Review the four NAT address types (inside local, inside global, outside local, outside global), PAT port overload, and static vs dynamic NAT use cases. Then practise related SC-200 NAT questions on configuration and troubleshooting.

What is the key concept behind this question?

Static NAT maps one inside address to one outside address.

About these practice questions

Courseiva creates original exam-style practice questions with explanations and wrong-answer analysis.
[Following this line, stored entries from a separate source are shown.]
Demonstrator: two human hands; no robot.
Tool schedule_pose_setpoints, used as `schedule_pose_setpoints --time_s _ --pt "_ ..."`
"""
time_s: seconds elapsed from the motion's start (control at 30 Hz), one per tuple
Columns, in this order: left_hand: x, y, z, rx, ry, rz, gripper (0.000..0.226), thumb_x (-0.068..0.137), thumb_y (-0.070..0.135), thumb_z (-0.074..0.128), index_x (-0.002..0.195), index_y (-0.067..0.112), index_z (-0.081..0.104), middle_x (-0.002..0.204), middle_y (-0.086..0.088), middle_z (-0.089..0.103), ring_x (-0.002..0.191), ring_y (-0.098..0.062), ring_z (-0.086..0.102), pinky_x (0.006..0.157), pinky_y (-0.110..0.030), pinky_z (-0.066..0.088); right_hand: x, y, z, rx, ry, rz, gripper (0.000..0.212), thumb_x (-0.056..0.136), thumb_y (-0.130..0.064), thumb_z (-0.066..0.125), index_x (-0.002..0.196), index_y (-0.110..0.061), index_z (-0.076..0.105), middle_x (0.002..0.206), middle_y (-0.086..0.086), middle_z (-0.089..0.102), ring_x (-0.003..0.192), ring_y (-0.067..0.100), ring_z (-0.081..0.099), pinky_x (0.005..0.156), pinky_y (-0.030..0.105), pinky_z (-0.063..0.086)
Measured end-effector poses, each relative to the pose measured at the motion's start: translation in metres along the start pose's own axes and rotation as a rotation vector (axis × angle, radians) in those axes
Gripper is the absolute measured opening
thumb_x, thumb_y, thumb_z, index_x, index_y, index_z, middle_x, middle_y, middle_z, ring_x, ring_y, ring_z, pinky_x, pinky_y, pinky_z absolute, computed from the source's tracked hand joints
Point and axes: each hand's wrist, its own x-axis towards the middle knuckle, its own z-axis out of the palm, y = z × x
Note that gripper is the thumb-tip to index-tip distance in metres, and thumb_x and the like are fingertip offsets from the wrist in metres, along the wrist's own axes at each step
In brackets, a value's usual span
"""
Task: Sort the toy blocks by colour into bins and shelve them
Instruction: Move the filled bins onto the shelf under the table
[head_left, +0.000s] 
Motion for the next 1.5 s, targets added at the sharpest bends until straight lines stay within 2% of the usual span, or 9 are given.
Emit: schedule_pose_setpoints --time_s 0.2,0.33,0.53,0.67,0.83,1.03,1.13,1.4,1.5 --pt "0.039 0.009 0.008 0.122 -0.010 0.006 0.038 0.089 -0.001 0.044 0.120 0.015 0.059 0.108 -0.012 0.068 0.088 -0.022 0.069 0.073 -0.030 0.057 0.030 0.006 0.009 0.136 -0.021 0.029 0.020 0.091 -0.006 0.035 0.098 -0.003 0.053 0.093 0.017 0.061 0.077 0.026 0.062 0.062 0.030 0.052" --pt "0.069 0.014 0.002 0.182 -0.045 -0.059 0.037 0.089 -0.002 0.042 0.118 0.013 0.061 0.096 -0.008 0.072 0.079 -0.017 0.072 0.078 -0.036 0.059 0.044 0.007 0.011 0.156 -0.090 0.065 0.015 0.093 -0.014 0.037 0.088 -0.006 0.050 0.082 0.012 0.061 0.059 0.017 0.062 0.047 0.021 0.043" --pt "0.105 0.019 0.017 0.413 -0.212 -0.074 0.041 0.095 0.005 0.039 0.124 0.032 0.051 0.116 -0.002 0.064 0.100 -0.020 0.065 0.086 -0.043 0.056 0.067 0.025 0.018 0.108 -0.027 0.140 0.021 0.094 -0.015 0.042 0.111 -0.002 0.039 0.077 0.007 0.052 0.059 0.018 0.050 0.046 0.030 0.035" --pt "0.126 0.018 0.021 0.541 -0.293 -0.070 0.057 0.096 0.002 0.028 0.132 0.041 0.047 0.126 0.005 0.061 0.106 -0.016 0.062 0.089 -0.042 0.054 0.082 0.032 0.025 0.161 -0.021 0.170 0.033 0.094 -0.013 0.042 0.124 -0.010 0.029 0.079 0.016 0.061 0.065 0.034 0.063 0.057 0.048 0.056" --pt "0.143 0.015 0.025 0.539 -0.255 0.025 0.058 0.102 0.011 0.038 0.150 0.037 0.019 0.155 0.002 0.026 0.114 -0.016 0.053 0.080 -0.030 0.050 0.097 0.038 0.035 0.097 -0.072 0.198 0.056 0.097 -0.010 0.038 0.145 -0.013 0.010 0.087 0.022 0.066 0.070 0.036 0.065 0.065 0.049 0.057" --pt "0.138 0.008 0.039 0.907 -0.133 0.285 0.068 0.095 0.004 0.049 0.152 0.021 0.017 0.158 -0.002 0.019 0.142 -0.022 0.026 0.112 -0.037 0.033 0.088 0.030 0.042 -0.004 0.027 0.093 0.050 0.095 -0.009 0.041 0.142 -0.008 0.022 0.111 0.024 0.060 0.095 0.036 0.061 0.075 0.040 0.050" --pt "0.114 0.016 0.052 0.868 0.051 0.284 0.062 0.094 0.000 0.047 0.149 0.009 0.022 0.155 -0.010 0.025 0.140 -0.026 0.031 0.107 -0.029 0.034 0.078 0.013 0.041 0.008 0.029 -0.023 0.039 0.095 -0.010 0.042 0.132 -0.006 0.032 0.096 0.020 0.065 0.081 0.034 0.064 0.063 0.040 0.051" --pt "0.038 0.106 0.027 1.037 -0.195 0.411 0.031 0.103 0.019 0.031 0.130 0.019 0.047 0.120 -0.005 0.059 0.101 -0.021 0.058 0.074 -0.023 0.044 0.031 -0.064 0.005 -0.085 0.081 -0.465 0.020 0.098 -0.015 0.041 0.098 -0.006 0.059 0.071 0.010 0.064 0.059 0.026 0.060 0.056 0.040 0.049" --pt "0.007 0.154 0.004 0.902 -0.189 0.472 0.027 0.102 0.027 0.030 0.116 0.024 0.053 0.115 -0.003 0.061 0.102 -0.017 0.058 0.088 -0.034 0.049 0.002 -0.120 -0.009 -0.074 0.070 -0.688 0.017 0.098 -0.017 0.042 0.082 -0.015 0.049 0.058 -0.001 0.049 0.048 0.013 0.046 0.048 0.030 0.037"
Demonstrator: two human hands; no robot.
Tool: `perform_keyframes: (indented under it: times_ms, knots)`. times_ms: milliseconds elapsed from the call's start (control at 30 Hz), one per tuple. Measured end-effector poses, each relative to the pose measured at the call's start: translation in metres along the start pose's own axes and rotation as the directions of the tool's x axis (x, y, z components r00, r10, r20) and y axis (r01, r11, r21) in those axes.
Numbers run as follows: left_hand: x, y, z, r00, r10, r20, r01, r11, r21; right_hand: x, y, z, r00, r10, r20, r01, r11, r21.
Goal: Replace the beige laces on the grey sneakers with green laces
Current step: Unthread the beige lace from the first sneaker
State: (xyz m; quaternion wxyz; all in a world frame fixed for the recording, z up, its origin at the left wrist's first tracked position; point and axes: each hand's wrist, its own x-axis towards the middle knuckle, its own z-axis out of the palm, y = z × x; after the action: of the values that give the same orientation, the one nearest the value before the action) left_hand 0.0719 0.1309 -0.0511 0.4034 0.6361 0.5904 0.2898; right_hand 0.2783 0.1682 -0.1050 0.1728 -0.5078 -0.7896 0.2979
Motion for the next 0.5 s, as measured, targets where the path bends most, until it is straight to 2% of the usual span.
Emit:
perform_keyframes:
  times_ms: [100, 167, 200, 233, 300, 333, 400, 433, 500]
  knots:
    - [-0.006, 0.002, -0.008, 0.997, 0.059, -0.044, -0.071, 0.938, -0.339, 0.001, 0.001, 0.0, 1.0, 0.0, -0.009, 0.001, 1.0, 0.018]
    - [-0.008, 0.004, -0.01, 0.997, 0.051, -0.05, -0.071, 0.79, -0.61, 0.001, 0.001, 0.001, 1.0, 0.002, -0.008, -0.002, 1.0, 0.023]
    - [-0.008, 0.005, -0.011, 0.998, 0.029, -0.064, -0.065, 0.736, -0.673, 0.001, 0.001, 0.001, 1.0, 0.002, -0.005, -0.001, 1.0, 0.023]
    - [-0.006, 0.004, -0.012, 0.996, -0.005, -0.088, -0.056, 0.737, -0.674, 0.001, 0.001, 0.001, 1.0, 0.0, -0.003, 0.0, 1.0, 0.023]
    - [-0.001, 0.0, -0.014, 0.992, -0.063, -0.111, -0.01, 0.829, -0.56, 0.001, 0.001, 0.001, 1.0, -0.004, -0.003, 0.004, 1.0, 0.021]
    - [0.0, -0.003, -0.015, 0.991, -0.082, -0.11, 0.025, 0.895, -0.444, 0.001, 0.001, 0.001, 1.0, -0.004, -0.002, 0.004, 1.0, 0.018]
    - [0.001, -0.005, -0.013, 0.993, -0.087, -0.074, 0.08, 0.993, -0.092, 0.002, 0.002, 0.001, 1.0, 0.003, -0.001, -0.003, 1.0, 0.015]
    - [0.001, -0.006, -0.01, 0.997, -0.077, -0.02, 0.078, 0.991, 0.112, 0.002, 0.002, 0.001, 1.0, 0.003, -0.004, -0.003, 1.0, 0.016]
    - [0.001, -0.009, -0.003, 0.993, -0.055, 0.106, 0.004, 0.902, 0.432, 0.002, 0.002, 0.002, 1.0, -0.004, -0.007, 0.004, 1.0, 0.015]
It does not publish real exam questions, exam dumps, or protected exam content. Learn why practice questions differ from exam dumps →

How Courseiva writes practice questions · Editorial policy

Last reviewed: Jun 21, 2026

Question Discussion

Share a tip, memory trick, or ask about the reasoning behind this question. Do not post real exam questions, leaked content, braindumps, or copyrighted exam material. Comments are moderated and may be removed without notice.

Loading comments…

Sign in to join the discussion.

This SC-200 practice question is part of Courseiva's free Microsoft certification practice question bank. Courseiva provides original exam-style practice questions with explanations, topic-based practice, mock exams, readiness tracking, and study analytics to help learners prepare for the SC-200 exam.